6-Merkaptopurin (6-MP) merupakan agen kemoterapi kanker yang termasuk dalam golongan antimetabolit antagonis purin. 6-Merkaptopurin harus melalui jalur metabolisme oleh tiopurin S-metiltransferase (TPMT) untuk menjadi metabolit inaktifnya, yaitu 6-metilmerkaptopurin (6-MMP) untuk mengurangi efek sitotoksik dari 6-MP yang dapat menyebabkan mielosupresi. Penelitian ini bertujuan untuk memperoleh metode optimum dan tervalidasi dalam menganalisis 6-MP dan 6- MMP secara simultan dalam sampel Dried Blood Spot menggunakan kromatografi cair kinerja ultra tinggi tandem spektrometri massa. Larutan kontrol kualitas dan kurva kalibrasi dibuat dengan menotolkan masing-masing sebanyak 40 μL pada kertas CAMAG DBS dan dikeringkan selama 3 jam. Kertas DBS dipotong dengan diameter 8 mm dan diekstraksi dengan larutan asetonitril-metanol (1:3) yang mengandung baku 5-fluorourasil (5-FU). Pemisahan dilakukan dengan kolom Waters Acquity UPLC Class BEH C18 1,7 μm (2,1 x 100 mm) dengan fase gerak berupa asam format 0,1% dalam air - asam format 0,1% dalam asetonitril dengan gradient elusi dan laju alir 0,2 mL/menit. Deteksi massa dilakukan dengan Waters Xevo TQD dengan Electrospray Ionization (ESI) positif untuk 6-MP dan 6-MMP dan ESI negative untuk 5-FU pada mode Multiple Reaction Monitoring.

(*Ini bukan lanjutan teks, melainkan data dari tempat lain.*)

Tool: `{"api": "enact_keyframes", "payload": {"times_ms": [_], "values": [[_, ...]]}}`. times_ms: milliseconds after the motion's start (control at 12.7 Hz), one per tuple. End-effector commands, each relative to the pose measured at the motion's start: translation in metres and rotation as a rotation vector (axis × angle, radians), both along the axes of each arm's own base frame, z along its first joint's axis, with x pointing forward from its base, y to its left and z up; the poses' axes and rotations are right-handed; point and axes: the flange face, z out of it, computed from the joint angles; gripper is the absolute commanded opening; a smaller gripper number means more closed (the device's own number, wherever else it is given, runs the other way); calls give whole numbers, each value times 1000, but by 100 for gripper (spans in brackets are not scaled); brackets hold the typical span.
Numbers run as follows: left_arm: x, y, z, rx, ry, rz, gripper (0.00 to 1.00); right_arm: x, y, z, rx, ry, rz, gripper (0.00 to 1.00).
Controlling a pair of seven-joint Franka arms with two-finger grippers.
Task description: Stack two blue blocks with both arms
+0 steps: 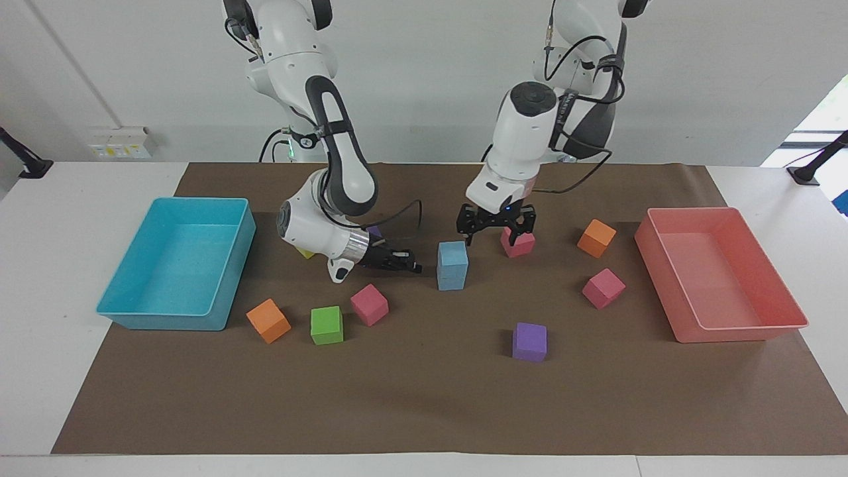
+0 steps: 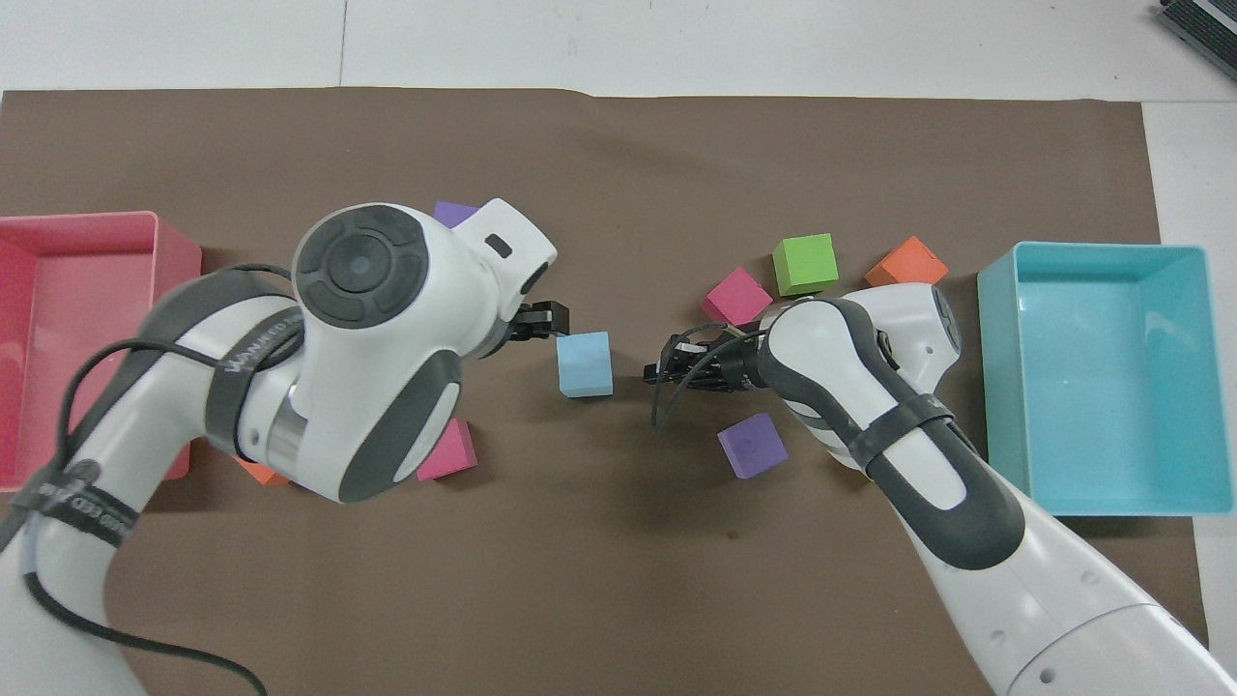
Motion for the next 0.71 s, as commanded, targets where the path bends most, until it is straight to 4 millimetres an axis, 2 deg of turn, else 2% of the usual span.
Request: {"api": "enact_keyframes", "payload": {"times_ms": [0, 157, 235, 392, 549, 628], "values": [[-2, 78, 29, 27, -4, -70, 100, 0, -6, 17, 1, -46, 1, 0], [6, 138, 58, 36, 1, -124, 100, 2, -9, 29, -18, -68, 15, 0], [9, 157, 76, 39, 4, -152, 100, 3, -12, 35, -38, -71, 20, 0], [14, 192, 111, 46, 8, -182, 100, 6, -17, 52, -93, -80, 22, 0], [13, 215, 140, 51, 9, -193, 100, 13, -32, 76, -182, -102, 32, 2], [13, 221, 153, 51, 8, -185, 100, 15, -39, 85, -215, -112, 38, 12]]}}
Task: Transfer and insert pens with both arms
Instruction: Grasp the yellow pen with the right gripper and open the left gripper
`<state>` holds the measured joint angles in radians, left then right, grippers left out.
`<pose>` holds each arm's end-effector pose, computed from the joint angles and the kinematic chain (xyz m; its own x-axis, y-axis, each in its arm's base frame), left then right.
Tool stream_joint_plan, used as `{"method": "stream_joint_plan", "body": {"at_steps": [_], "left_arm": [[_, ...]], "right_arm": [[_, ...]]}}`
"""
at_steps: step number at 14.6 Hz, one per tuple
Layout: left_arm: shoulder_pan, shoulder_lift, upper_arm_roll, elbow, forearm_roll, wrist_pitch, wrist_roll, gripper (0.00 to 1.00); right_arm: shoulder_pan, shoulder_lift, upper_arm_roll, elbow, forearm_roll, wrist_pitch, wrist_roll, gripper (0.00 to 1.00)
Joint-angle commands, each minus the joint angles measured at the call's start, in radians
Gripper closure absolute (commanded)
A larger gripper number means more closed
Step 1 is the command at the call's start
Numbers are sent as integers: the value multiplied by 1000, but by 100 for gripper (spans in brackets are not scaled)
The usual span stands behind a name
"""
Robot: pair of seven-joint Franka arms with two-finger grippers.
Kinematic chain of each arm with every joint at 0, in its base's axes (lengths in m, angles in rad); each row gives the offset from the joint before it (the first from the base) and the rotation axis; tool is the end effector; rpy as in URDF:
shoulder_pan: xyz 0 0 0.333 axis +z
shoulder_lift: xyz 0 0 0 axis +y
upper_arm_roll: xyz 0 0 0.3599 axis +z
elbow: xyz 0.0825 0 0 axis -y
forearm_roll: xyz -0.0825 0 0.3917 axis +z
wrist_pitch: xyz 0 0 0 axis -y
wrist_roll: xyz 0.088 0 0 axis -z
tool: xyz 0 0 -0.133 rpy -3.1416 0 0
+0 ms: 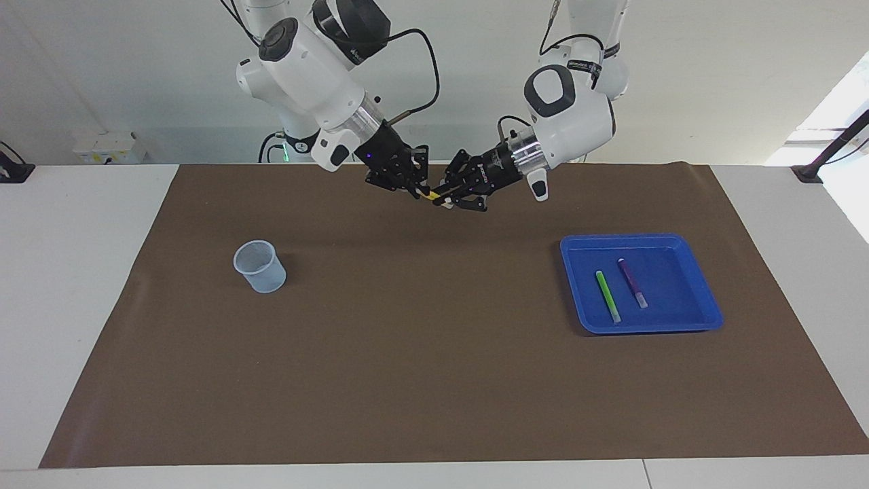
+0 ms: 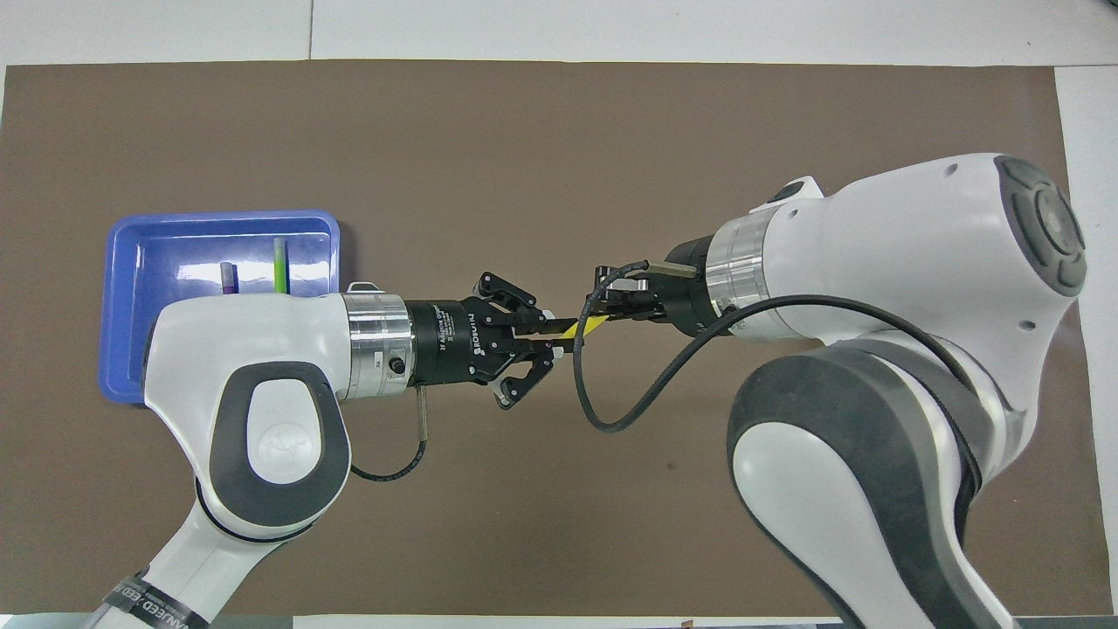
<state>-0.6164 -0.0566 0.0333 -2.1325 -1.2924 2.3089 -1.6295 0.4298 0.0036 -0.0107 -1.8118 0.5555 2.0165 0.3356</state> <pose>0.4592 -0.3477 0.4955 -0.2945 0.4756 -0.8289 0.9555 0.1622 -0.2464 0.5301 0.2835 0.5770 0.9944 -0.0983 -0.0393 -0.1042 -0.8427 -0.5282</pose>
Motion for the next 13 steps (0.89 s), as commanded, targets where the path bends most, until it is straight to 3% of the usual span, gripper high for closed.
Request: {"method": "stream_joint_plan", "body": {"at_steps": [1,2,3,4,8,11,13], "left_arm": [[-26,-26,10,-20,-35,43,13,100],[-31,-32,10,-20,-35,47,14,100],[-32,-37,10,-20,-35,64,14,47],[-33,-42,10,-20,-35,85,7,1],[-40,-46,10,-21,-31,102,2,0],[-39,-43,11,-20,-10,101,5,0],[-28,-42,11,-20,54,92,7,0]], "right_arm": [[-11,10,2,11,-8,-2,2,100],[-13,10,2,11,-6,-5,2,100],[-14,10,2,11,-6,-7,2,100],[-14,9,0,11,-6,-7,2,100],[-17,9,-8,23,-26,-70,-1,100],[-68,9,-8,112,-250,-267,-159,100],[-138,9,-12,138,-292,-347,-339,100]]}}
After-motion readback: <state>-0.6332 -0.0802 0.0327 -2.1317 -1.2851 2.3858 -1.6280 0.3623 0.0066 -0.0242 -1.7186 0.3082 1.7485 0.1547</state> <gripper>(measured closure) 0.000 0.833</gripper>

Deteksi 6- MP, 6-MMP, 5-FU berturut-turut adalah 153,09 > 119,09; 167,17 > 126,03; 129,09 > 42,05. Metode ini linear dalam rentang 26 ? 1000 ng/mL untuk 6-MP dan 13 - 500 ng/mL untuk 6-MMP dengan r berturut-turut adalah ≥ 0,998 dan ≥ 0,999. Nilai % diff dan koefisien variasi (KV) untuk akurasi dan presisi intra hari dan antar hari tidak lebih dari 15% dan tidak lebih dari 20% pada konsentrasi LLOQ. Metode ini memenuhi persyaratan selektivitas, linearitas, akurasi, presisi, carry-over, dan efek matriks yang mengacu pada EMEA Guidelines.

---

6-Mercaptopurine (6-MP) is a cancer chemotherapeutic agent that belongs to a class of purine antagonist antimetabolite. 6-Mercaptopurine has to go through the metabolic pathway by thiopurine S-methyltransferase (TPMT) to become its inactive metabolite, 6-methylmercaptopurine (6-MMP) to reduce the cytotoxic effect of 6-MP which can cause myelosuppression. This study aimed to obtain an optimum and validated method in analyzing 6-MP and 6-MMP simultaneously in Dried Blood Spot samples using ultra high-performance liquid chromatography tandem mass spectrometry. The quality control and calibration curves solutions were made by respectively spot 40 μL at DBS CAMAG paper and dried for 3 hours. DBS papers were cut with a diameter of 8 mm and extracted with acetonitrilemethanol (1:3) containing internal standard 5-fluorouracil (5-FU). Separation was performed with Waters Acquity UPLC BEH C18 column Class 1.7 μm (2.1 x 100 mm) with a mobile phase consists of 0.1% formic acid in water ? 0.1% formic acid in acetonitrile with gradient elution and flow rate 0.2 mL/minute. Mass detection was done using Waters Xevo TQD with positive electrospray ionization (ESI) for 6-MP and 6-MMP and negative ESI for 5-FU in Multiple Reaction Monitoring mode. Detection of 6-MP, 6-MMP, 5-FU respectively was 153.09> 119.09; 167.17> 126.03; 129.09> 42.05. This method is linear with the range 26-1000 ng / mL for 6-MP and 13 to 500 ng / mL for 6-MMP with consecutive r value is ≥ 0,998 and ≥ 0,999. % Diff value and coefficient of variation (CV) for accuracy and precision of intra-day and inter-day are not more than 15% and not more than 20% at a concentration LLOQ. This method fulfilled the requirements of selectivity, linearity, accuracy, precision, carry-over, and matrix effects which refers to the EMEA Guidelines.